Arteejee: Well, there is one I sort of …you
know…respect.
Crit: Go on!
Arteejee: Well, for one there’s Chris Christie! I don’t agree with everything he’s done while
he’s been governor of New Jersey, and his personal bullying communication style
irritates me to no end. Still, his
reaching out to President Obama demonstrated to me that he understands he is a
public servant that was elected to help the people of his state.
Crit: Ah-ha! You fell into my little trap!
Arteejee: Tra-? What?
Crit: I’m not with the Cal Thomas Division. I work blog enforcement with a special
arrangement through The Huffington Post!
Arteejee:
Godfrey Daniels! A double agent!
Crit: That’s right! As I said before, your faux middle of the road isn’t fooling anyone. I’m afraid you’re just not liberal enough for
your blog! I’m afraid we’ll have to
detain you a little while longer for more questioning. (Into the phone) Come in, Emma, Mr. Gunther is ready for you now! (Disconnects call) I think you’ll find Ms. Goldman quite
persuasive in the ways of left leaning political ideology.
Arteejee: Emma? (Hard audible swallow) Goldman? Not…Red Emma! (Lightning!
Crash of thunder! Discordant organ
chords rise to a crescendo!)
Crit:
(Over-the-top, campy, diabolical laughter) Yes, the one and only! She’ll make a true bleeding heart liberal out of
you once and for all!
Arteejee: (Terrified) NOOOOOOOOOOOOOOOO!!!!!!!

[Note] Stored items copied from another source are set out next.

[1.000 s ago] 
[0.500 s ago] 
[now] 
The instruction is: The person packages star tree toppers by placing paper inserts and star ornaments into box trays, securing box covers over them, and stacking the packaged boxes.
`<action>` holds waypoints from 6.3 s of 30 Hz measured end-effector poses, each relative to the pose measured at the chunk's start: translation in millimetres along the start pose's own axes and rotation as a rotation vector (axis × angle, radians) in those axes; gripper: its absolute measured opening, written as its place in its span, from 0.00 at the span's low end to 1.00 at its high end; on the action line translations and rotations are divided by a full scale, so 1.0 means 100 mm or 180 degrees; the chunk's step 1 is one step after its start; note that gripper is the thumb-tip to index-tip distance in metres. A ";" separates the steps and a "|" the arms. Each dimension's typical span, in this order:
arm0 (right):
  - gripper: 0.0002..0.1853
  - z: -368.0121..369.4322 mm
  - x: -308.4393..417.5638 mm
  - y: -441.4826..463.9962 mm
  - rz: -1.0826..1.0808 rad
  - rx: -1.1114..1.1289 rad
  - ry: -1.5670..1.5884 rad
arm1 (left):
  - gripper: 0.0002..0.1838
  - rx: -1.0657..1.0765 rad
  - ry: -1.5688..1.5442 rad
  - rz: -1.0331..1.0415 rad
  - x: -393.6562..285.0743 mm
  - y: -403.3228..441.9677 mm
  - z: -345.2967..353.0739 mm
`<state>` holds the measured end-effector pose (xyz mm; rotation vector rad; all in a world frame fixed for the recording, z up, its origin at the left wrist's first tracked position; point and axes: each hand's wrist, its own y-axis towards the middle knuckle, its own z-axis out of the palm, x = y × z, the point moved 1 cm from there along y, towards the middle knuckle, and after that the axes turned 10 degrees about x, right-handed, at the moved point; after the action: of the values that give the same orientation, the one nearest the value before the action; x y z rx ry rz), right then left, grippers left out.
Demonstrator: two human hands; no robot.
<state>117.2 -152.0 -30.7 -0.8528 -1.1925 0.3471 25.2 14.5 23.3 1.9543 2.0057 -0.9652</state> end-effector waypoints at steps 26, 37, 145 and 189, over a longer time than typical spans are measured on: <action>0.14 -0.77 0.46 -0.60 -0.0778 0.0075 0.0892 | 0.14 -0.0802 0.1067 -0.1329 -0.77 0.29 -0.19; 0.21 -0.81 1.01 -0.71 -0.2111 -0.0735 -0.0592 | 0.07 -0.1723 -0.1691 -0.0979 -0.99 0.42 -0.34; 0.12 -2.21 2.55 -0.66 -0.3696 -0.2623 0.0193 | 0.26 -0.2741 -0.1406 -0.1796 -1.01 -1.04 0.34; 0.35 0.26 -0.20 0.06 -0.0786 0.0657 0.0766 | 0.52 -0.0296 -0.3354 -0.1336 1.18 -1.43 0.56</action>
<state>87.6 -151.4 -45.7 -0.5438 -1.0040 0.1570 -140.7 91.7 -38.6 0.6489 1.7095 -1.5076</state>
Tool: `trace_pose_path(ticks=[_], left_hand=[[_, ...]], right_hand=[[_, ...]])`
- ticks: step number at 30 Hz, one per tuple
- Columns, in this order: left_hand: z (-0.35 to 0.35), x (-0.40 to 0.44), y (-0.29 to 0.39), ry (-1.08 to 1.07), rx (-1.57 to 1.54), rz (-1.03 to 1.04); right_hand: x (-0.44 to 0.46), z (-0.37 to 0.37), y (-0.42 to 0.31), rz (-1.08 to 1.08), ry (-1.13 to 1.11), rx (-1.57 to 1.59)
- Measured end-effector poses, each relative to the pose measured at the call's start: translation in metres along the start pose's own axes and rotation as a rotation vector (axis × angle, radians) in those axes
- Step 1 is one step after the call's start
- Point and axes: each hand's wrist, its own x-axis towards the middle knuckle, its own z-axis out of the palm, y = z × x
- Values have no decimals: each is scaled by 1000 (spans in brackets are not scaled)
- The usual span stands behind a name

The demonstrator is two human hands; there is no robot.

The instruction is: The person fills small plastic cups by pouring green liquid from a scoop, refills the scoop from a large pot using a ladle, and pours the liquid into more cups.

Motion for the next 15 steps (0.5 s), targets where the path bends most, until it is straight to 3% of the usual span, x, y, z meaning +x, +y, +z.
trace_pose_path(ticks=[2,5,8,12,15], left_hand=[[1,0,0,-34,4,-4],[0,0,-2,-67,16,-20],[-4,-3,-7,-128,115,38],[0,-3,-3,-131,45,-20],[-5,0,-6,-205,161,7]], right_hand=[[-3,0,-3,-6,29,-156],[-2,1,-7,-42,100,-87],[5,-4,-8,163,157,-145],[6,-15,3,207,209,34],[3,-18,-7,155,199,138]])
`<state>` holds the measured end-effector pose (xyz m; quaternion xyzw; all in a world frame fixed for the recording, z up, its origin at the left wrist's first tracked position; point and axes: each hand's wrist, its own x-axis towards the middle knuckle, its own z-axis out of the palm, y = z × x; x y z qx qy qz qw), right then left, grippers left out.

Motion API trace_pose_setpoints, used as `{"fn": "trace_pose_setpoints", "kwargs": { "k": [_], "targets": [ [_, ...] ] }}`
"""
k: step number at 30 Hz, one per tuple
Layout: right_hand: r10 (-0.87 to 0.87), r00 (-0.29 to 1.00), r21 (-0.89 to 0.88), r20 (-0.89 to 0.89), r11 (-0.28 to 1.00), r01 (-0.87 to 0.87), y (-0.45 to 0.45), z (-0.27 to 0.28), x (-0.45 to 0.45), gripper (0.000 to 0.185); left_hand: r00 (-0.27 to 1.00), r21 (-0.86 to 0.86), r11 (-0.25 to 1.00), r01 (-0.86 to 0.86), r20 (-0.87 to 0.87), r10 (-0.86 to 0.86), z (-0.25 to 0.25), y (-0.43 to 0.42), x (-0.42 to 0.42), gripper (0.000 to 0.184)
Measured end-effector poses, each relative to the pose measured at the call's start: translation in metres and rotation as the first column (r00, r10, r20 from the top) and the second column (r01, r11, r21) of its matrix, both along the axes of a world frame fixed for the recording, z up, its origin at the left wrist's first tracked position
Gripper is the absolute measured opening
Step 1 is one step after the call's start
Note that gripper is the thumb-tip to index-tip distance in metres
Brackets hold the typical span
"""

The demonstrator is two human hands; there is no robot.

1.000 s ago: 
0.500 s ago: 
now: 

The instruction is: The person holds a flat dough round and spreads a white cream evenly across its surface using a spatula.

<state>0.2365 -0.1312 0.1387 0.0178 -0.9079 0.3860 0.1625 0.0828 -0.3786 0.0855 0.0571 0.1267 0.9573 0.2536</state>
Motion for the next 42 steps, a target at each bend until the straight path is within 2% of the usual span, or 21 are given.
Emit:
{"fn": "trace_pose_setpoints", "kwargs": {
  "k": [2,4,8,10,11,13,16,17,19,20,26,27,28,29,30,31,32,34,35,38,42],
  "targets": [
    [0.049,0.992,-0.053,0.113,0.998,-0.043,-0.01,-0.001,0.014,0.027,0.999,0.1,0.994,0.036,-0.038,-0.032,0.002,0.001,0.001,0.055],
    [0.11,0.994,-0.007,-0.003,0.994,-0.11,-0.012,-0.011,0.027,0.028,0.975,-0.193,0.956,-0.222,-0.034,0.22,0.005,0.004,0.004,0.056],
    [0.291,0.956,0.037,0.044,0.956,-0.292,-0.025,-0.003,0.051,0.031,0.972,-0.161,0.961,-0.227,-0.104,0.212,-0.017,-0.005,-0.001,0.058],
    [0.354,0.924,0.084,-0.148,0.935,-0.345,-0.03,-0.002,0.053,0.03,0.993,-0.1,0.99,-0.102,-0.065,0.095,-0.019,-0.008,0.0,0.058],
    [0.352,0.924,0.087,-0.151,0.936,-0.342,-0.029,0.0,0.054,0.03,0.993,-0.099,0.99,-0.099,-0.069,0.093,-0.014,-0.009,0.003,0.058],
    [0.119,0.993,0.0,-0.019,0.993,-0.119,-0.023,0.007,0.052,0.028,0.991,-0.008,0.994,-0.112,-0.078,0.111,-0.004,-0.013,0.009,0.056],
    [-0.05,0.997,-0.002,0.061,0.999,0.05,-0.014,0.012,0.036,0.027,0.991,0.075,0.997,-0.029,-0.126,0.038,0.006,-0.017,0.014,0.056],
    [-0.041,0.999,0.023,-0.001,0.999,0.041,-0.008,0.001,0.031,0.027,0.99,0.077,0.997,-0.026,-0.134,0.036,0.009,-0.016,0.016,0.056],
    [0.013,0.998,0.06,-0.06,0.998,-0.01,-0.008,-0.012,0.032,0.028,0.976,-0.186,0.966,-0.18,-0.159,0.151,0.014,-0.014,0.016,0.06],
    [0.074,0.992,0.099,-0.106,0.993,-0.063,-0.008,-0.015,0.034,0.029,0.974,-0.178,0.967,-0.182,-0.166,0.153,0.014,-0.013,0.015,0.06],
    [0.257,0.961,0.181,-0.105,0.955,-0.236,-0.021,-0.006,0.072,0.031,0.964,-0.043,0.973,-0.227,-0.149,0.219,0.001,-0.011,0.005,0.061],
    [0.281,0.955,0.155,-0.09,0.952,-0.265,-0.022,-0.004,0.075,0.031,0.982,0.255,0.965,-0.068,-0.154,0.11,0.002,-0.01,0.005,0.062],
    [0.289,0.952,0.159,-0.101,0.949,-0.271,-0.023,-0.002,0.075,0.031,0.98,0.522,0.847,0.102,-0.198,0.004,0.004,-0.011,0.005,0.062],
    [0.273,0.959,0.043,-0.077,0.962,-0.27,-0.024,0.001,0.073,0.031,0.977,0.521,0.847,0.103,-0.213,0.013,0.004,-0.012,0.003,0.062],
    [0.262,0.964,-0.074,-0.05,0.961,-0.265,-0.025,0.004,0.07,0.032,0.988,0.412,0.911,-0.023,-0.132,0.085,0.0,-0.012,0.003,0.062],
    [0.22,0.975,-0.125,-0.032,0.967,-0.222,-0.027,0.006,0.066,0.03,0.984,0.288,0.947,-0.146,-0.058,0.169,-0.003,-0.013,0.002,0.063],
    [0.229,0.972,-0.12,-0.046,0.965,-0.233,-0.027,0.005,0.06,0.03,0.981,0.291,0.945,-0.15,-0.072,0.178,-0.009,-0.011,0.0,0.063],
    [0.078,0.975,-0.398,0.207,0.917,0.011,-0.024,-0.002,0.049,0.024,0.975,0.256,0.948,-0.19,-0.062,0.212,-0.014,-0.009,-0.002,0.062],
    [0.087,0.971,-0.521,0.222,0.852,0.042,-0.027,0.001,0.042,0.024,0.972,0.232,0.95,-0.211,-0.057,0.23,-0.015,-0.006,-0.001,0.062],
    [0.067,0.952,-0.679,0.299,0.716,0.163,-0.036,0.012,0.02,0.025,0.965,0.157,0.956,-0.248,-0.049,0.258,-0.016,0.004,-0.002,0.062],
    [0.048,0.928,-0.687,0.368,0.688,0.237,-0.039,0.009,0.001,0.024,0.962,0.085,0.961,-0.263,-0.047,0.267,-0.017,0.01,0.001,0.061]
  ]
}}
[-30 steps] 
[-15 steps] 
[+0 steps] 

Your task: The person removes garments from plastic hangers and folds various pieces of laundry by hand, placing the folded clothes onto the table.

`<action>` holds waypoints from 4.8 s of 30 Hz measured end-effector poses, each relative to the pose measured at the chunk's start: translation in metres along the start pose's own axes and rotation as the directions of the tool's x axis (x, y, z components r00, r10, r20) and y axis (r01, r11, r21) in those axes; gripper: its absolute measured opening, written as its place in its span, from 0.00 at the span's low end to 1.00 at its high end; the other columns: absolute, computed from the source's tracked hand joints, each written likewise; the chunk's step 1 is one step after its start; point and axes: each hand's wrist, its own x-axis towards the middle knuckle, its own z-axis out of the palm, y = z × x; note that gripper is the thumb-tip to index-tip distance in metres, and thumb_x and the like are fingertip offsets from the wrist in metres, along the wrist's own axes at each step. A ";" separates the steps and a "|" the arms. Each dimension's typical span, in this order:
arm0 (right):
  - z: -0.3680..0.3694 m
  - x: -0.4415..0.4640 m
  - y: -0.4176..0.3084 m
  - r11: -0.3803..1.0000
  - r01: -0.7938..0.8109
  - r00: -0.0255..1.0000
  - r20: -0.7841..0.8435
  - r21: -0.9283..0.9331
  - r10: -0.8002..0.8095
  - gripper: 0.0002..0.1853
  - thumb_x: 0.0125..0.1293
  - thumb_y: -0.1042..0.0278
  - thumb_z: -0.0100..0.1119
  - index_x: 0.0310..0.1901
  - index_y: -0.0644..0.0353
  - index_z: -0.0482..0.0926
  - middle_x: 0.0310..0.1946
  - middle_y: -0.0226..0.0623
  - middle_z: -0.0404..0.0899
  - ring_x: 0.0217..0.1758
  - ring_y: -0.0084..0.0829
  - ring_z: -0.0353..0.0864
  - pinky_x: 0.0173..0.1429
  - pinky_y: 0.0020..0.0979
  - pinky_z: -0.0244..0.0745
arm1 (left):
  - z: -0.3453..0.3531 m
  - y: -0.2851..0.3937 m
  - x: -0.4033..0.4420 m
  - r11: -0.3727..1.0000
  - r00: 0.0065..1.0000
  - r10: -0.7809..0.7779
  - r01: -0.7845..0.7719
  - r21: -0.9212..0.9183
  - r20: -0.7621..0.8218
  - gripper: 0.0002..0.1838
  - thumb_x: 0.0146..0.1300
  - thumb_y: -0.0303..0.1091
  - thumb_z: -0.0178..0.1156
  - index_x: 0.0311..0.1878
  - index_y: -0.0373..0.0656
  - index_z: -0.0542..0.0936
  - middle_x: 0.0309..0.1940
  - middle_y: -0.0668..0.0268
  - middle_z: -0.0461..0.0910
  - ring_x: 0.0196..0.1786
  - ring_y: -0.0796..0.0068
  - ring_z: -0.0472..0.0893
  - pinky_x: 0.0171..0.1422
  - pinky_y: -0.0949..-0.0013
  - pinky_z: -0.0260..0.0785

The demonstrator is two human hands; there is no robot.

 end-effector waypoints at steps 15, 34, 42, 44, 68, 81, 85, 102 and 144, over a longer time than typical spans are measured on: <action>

*****************************************
Okay, so
maybe I might have exaggerated a teeny bit in my tale, but my account is true and complete or my
name isn’t Sarah Ann Coulter-Palin-Limbaugh-Rove!
(Thank you
for your reading! Give me liberalism or
give me…um, something not conservative!)
5 Comments:
I love the interrogator's name -- Rhett Crit -- but he got one item wrong: Isn't your code word for Ms. Coulter "dumb cunt", and not just "dumb blonde?"
Excuse me, there is a knock on my door, and there are two unfimormed men on my doorstep. I'll be right back - I hope...
Nooooooo, Janey! Don't open the door!
funny!
It was just the Spell Check Police issuing a citation for my misspelling of "uniformed" above. I sucked them off and received a suspended sentence.
Thank you for your comment, Harper's Keeper!
Once again, Janey, more information than I ever want to know!